* _RECORD EXCERPTS_
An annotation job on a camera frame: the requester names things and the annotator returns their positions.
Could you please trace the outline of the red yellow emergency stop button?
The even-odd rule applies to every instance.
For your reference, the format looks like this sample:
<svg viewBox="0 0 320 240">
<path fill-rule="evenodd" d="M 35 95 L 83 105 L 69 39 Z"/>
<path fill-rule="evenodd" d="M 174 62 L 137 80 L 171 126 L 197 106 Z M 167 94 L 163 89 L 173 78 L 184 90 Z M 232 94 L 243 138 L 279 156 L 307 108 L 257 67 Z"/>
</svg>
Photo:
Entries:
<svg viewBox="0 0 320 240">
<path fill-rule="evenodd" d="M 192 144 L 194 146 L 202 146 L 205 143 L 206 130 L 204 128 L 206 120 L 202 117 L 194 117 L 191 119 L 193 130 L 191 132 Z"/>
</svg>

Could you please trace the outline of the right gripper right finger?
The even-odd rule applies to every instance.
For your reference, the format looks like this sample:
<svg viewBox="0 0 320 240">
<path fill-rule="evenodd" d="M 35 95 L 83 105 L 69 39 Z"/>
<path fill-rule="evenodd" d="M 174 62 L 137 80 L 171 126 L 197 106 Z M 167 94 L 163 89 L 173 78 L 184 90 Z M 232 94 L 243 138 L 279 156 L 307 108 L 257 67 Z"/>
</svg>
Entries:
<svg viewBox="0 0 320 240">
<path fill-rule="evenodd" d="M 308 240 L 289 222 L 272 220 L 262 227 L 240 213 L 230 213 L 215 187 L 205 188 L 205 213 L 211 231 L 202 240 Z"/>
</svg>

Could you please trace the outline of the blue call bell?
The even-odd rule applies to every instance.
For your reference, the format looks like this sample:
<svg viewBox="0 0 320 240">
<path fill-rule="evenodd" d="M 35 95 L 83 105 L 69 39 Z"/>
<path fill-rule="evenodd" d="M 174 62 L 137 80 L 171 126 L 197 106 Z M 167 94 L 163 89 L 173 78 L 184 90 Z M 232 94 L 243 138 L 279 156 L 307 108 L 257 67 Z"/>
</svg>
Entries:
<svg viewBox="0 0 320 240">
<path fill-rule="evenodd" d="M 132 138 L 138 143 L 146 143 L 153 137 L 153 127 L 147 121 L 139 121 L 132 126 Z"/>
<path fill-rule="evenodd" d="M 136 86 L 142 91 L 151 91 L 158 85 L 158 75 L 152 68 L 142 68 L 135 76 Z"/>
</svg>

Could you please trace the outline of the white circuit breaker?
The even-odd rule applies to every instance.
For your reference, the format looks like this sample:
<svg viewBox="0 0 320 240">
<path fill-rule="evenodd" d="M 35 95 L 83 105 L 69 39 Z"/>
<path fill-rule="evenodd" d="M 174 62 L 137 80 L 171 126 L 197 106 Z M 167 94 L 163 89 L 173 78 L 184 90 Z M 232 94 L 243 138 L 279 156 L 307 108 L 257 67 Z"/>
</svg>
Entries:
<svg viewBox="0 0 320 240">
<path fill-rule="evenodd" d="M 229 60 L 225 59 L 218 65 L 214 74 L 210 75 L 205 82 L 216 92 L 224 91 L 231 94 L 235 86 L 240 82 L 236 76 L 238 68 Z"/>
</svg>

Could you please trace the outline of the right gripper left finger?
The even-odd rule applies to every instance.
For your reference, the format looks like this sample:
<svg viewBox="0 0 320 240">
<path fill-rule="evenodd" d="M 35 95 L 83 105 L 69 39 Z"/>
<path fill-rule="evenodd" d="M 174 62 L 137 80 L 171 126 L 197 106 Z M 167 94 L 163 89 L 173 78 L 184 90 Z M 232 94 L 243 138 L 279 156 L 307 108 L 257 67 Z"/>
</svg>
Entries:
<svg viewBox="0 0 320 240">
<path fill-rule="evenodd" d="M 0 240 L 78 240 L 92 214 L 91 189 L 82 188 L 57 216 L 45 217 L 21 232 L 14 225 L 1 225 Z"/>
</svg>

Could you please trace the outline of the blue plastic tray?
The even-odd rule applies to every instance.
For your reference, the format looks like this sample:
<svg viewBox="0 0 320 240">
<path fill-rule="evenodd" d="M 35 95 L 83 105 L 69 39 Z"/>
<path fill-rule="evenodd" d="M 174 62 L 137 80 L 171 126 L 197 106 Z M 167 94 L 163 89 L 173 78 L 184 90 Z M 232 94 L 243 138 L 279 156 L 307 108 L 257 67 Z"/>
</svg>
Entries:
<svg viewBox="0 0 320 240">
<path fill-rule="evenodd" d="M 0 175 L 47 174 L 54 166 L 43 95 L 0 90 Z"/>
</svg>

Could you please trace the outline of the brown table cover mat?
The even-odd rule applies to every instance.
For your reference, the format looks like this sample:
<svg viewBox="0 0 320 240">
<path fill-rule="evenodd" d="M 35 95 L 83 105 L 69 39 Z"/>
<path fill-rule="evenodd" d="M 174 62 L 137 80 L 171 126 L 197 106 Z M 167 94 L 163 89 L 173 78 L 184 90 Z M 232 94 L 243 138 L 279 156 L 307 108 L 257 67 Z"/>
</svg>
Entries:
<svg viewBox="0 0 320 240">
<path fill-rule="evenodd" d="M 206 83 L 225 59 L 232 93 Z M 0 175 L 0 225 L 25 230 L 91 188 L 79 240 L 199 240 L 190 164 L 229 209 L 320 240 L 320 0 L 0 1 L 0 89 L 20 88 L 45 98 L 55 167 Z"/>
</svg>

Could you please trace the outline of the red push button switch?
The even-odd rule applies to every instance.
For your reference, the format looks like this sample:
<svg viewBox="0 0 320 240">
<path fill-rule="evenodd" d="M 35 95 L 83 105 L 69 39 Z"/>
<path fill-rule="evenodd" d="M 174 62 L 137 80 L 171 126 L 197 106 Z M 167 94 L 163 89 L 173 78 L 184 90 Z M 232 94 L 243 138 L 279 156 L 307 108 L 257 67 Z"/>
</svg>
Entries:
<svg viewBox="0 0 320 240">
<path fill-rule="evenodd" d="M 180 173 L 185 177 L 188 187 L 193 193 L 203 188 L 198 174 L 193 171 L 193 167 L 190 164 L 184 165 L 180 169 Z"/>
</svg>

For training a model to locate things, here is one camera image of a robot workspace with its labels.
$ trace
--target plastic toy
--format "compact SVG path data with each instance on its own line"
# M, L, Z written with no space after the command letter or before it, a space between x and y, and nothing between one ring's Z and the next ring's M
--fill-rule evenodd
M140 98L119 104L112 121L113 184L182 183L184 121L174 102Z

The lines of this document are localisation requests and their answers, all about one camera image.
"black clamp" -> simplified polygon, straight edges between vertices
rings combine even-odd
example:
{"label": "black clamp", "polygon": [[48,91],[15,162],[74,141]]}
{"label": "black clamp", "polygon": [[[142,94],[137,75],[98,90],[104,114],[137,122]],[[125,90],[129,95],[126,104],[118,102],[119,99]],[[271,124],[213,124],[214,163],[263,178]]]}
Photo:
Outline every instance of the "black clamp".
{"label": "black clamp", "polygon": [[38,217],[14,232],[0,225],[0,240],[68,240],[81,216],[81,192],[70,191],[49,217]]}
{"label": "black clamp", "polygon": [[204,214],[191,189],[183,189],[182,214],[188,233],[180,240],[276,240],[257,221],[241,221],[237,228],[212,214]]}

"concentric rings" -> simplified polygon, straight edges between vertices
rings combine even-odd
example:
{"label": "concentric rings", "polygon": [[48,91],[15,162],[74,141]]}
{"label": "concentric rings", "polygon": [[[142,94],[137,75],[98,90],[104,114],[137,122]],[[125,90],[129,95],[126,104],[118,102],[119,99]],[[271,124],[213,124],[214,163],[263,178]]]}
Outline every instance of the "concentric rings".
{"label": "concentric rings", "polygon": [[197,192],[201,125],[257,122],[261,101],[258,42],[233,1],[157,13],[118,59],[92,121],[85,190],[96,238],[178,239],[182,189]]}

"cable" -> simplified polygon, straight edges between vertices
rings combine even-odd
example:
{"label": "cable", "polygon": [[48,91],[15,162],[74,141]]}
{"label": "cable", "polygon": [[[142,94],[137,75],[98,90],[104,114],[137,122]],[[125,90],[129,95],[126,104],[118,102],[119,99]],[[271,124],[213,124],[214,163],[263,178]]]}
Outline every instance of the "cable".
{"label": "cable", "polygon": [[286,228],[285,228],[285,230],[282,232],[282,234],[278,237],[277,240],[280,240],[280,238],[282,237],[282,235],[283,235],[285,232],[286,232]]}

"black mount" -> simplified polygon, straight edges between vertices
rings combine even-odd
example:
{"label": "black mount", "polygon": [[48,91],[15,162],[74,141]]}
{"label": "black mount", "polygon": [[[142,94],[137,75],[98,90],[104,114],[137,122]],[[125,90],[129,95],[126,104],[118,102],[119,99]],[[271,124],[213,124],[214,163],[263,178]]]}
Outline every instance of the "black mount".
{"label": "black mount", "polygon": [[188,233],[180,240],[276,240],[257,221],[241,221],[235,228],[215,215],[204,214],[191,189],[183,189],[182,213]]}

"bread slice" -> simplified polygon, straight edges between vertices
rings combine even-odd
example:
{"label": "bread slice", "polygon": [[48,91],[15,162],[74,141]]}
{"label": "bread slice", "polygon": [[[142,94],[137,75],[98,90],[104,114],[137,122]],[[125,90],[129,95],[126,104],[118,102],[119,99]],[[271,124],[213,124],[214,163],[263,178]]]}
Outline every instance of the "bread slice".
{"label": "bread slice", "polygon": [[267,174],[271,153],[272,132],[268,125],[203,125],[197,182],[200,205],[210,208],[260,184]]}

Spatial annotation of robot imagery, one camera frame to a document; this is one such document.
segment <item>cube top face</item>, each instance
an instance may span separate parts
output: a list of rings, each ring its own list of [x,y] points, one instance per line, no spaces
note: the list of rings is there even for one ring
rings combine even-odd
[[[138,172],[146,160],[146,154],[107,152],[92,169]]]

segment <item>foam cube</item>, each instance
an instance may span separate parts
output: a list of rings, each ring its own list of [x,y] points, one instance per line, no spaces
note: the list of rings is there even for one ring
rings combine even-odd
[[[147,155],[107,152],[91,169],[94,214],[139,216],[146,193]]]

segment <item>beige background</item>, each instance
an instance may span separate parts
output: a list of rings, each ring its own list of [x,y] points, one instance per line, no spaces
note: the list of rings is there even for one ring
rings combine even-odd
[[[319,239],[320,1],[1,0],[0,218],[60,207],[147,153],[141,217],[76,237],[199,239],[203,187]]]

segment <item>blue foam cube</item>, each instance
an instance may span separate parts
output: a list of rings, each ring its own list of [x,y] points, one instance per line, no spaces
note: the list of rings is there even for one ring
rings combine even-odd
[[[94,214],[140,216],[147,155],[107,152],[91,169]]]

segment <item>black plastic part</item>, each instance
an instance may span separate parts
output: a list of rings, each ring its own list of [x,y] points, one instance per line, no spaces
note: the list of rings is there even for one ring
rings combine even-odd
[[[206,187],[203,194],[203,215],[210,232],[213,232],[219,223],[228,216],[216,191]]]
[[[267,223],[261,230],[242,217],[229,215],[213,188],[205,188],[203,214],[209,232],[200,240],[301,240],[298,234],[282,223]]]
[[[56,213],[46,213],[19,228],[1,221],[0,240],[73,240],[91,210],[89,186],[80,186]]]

* _EXERCISE GOAL_
Search the material above for "right". Copy each line that has it.

* _EXERCISE OUTPUT_
Could you please trace the outline of the right gripper right finger?
Could you please trace the outline of the right gripper left finger?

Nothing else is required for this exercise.